**Listed entries**.
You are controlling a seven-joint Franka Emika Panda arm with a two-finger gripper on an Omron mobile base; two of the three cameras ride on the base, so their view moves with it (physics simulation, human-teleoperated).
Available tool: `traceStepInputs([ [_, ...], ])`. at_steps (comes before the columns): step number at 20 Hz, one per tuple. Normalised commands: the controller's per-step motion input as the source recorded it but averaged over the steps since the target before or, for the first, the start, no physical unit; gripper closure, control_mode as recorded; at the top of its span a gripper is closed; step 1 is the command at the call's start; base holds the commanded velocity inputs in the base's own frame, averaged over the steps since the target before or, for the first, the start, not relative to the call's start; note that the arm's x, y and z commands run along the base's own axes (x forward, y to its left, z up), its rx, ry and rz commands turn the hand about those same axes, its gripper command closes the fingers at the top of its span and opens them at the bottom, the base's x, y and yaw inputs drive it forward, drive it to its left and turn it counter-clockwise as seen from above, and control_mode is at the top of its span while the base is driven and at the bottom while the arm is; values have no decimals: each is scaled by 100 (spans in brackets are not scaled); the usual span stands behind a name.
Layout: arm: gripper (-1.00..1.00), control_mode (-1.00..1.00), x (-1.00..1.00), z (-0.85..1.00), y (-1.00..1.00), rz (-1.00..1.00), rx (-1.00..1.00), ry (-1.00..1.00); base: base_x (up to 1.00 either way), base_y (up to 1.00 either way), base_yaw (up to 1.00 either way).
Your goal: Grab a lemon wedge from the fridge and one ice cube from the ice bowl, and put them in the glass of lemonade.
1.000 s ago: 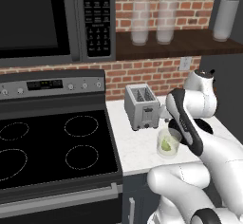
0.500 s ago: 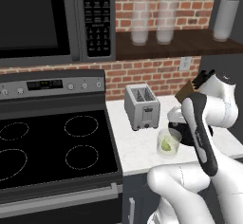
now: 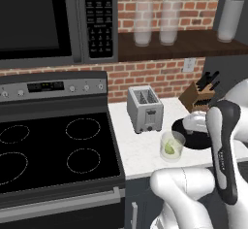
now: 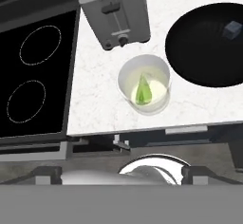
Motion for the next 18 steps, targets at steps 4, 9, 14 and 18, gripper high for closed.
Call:
traceStepInputs([
  [4, -100, -100, -13, 93, 0, 0, 9, -16, 0, 0, 0],
  [9, -100, -100, 0, 100, 19, 0, 8, -13, 0, 0, 0],
  [14, 100, -100, 9, 21, 87, -5, -6, -11, 0, 0, 0],
  [18, 100, -100, 3, -26, 52, -11, -5, -16, 0, 0, 0],
])
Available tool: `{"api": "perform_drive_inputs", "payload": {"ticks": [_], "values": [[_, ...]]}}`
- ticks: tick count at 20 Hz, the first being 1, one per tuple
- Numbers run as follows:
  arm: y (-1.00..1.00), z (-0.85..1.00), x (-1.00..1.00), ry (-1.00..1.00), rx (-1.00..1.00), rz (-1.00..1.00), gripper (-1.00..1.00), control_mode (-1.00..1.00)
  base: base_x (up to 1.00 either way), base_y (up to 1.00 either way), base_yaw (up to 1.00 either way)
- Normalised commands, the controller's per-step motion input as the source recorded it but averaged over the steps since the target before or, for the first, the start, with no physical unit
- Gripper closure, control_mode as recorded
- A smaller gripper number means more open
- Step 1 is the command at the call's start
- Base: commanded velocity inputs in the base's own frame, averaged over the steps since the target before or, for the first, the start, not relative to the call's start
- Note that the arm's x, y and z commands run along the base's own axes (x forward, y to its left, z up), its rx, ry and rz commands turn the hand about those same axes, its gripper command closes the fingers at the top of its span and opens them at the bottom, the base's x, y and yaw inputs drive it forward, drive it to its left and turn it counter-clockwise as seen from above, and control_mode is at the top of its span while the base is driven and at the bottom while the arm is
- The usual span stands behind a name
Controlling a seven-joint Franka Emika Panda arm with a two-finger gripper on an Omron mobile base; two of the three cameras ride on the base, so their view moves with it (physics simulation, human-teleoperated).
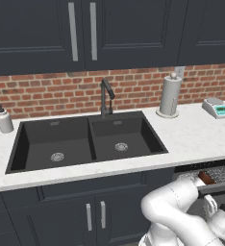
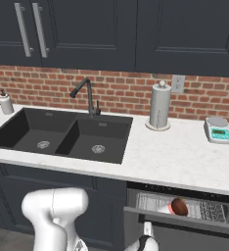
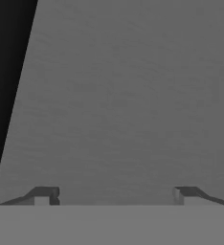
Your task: Pick up the cup and bowl from the counter, place them in the dishwasher, and close the dishwasher door.
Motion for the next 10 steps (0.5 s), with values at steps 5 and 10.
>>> {"api": "perform_drive_inputs", "payload": {"ticks": [5,10], "values": [[0.05,0.00,1.00,0.25,0.00,-0.04,-1.00,-1.00,0.00,0.00,0.00],[0.18,-0.11,1.00,0.21,0.00,-0.07,-1.00,-1.00,0.00,0.00,0.00]]}}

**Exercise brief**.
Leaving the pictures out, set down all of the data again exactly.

**Response to the exercise**.
You are controlling a seven-joint Franka Emika Panda arm with a two-finger gripper on an Omron mobile base; two of the three cameras ride on the base, so their view moves with it (physics simulation, human-teleoperated).
Available tool: `traceStepInputs([ [_, ...], ])`. at_steps (comes before the columns): step number at 20 Hz, one per tuple. Normalised commands: the controller's per-step motion input as the source recorded it but averaged over the steps since the target before or, for the first, the start, no physical unit; gripper closure, control_mode as recorded; at the top of its span a gripper is closed; step 1 is the command at the call's start; base holds the commanded velocity inputs in the base's own frame, averaged over the steps since the target before or, for the first, the start, not relative to the call's start; note that the arm's x, y and z commands run along the base's own axes (x forward, y to its left, z up), its rx, ry and rz commands turn the hand about those same axes, its gripper command closes the fingers at the top of its span and opens them at the bottom, the base's x, y and yaw inputs drive it forward, drive it to its left and turn it counter-clockwise as seen from above, and control_mode is at the top of its span while the base is driven and at the bottom while the arm is; values have no decimals: each is scaled by 100 (spans in brackets are not scaled); the usual span stands behind a name.
Layout: arm: gripper (-1.00..1.00), control_mode (-1.00..1.00), x (-1.00..1.00), z (-0.85..1.00), y (-1.00..1.00), rz (-1.00..1.00), rx (-1.00..1.00), ry (-1.00..1.00); base: base_x (up to 1.00 either way), base_y (up to 1.00 either way), base_yaw (up to 1.00 either way).
Your goal: Grab a lemon wedge from the fridge and one ice cube from the ice bowl, and put them in the glass of lemonade.
1.000 s ago: 
0.500 s ago: 
now: 
now: 
Motion for the next 18 steps, targets at steps 4, 9, 14 and 18, gripper high for closed.
Call:
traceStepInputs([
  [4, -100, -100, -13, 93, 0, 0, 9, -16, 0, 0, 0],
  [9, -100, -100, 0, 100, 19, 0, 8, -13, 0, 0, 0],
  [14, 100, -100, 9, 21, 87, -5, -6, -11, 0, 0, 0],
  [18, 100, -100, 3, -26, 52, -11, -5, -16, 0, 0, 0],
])
Available tool: `{"api": "perform_drive_inputs", "payload": {"ticks": [_], "values": [[_, ...]]}}`
- ticks: tick count at 20 Hz, the first being 1, one per tuple
- Numbers run as follows:
  arm: y (-1.00..1.00), z (-0.85..1.00), x (-1.00..1.00), ry (-1.00..1.00), rx (-1.00..1.00), rz (-1.00..1.00), gripper (-1.00..1.00), control_mode (-1.00..1.00)
  base: base_x (up to 1.00 either way), base_y (up to 1.00 either way), base_yaw (up to 1.00 either way)
- Normalised commands, the controller's per-step motion input as the source recorded it but averaged over the steps since the target before or, for the first, the start, with no physical unit
- Gripper closure, control_mode as recorded
- A smaller gripper number means more open
- Step 1 is the command at the call's start
- Base: commanded velocity inputs in the base's own frame, averaged over the steps since the target before or, for the first, the start, not relative to the call's start
- Note that the arm's x, y and z commands run along the base's own axes (x forward, y to its left, z up), its rx, ry and rz commands turn the hand about those same axes, its gripper command closes the fingers at the top of its span and opens them at the bottom, the base's x, y and yaw inputs drive it forward, drive it to its left and turn it counter-clockwise as seen from above, and control_mode is at the top of its span while the base is driven and at the bottom while the arm is
- The usual span stands behind a name
Controlling a seven-joint Franka Emika Panda arm with a two-finger gripper on an Omron mobile base; two of the three cameras ride on the base, so their view moves with it (physics simulation, human-teleoperated).
Your task: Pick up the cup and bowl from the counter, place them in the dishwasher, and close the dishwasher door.
Motion for the next 10 steps (0.5 s), with values at steps 5 and 10.
>>> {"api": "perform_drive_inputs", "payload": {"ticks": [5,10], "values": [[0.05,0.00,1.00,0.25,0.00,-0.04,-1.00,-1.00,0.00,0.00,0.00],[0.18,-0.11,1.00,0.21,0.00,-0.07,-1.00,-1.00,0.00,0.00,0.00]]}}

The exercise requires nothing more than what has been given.